## Work request
Give the whole listing again, exactly as written.

^^^^

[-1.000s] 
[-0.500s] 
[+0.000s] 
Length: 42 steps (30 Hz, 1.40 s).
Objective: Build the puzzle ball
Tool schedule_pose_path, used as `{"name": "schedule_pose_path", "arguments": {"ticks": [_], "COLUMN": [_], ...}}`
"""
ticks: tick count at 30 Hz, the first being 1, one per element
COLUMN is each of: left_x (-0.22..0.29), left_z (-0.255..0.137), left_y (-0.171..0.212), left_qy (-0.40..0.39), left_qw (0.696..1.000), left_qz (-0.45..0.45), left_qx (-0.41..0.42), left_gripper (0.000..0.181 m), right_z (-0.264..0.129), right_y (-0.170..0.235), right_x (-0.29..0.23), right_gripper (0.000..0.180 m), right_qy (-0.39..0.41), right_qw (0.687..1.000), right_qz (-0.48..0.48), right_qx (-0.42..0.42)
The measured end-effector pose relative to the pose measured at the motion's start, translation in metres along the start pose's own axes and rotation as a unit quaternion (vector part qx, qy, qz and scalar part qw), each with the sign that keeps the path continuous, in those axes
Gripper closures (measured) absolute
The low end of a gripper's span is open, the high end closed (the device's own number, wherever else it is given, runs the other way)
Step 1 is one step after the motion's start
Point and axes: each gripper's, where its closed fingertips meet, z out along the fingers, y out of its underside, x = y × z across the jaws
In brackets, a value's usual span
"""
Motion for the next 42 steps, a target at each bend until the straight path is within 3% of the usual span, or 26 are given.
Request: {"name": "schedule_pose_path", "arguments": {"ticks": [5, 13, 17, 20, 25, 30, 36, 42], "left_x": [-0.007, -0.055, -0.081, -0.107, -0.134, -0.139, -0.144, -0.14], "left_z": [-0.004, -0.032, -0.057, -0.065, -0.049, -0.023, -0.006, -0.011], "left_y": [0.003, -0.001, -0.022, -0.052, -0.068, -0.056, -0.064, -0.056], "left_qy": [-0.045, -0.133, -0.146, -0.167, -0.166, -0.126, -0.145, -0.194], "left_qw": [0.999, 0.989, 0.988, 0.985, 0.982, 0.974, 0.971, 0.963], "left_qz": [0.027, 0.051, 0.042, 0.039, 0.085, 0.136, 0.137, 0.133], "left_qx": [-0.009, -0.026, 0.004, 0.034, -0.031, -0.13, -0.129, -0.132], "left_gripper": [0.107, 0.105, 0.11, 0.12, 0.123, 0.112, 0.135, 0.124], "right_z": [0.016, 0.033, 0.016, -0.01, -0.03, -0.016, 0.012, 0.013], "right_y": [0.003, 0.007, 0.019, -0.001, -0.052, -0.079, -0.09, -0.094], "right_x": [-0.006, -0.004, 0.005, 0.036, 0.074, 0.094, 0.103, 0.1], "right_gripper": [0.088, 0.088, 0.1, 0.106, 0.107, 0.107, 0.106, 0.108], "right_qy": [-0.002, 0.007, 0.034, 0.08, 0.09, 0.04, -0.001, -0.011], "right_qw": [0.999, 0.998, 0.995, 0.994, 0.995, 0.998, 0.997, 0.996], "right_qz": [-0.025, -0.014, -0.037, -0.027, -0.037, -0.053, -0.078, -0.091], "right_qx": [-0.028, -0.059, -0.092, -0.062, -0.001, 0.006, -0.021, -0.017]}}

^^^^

## Task output
[-1.000s] 
[-0.500s] 
[+0.000s] 
Length: 42 steps (30 Hz, 1.40 s).
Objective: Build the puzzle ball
Tool schedule_pose_path, used as `{"name": "schedule_pose_path", "arguments": {"ticks": [_], "COLUMN": [_], ...}}`
"""
ticks: tick count at 30 Hz, the first being 1, one per element
COLUMN is each of: left_x (-0.22..0.29), left_z (-0.255..0.137), left_y (-0.171..0.212), left_qy (-0.40..0.39), left_qw (0.696..1.000), left_qz (-0.45..0.45), left_qx (-0.41..0.42), left_gripper (0.000..0.181 m), right_z (-0.264..0.129), right_y (-0.170..0.235), right_x (-0.29..0.23), right_gripper (0.000..0.180 m), right_qy (-0.39..0.41), right_qw (0.687..1.000), right_qz (-0.48..0.48), right_qx (-0.42..0.42)
The measured end-effector pose relative to the pose measured at the motion's start, translation in metres along the start pose's own axes and rotation as a unit quaternion (vector part qx, qy, qz and scalar part qw), each with the sign that keeps the path continuous, in those axes
Gripper closures (measured) absolute
The low end of a gripper's span is open, the high end closed (the device's own number, wherever else it is given, runs the other way)
Step 1 is one step after the motion's start
Point and axes: each gripper's, where its closed fingertips meet, z out along the fingers, y out of its underside, x = y × z across the jaws
In brackets, a value's usual span
"""
Motion for the next 42 steps, a target at each bend until the straight path is within 3% of the usual span, or 26 are given.
Request: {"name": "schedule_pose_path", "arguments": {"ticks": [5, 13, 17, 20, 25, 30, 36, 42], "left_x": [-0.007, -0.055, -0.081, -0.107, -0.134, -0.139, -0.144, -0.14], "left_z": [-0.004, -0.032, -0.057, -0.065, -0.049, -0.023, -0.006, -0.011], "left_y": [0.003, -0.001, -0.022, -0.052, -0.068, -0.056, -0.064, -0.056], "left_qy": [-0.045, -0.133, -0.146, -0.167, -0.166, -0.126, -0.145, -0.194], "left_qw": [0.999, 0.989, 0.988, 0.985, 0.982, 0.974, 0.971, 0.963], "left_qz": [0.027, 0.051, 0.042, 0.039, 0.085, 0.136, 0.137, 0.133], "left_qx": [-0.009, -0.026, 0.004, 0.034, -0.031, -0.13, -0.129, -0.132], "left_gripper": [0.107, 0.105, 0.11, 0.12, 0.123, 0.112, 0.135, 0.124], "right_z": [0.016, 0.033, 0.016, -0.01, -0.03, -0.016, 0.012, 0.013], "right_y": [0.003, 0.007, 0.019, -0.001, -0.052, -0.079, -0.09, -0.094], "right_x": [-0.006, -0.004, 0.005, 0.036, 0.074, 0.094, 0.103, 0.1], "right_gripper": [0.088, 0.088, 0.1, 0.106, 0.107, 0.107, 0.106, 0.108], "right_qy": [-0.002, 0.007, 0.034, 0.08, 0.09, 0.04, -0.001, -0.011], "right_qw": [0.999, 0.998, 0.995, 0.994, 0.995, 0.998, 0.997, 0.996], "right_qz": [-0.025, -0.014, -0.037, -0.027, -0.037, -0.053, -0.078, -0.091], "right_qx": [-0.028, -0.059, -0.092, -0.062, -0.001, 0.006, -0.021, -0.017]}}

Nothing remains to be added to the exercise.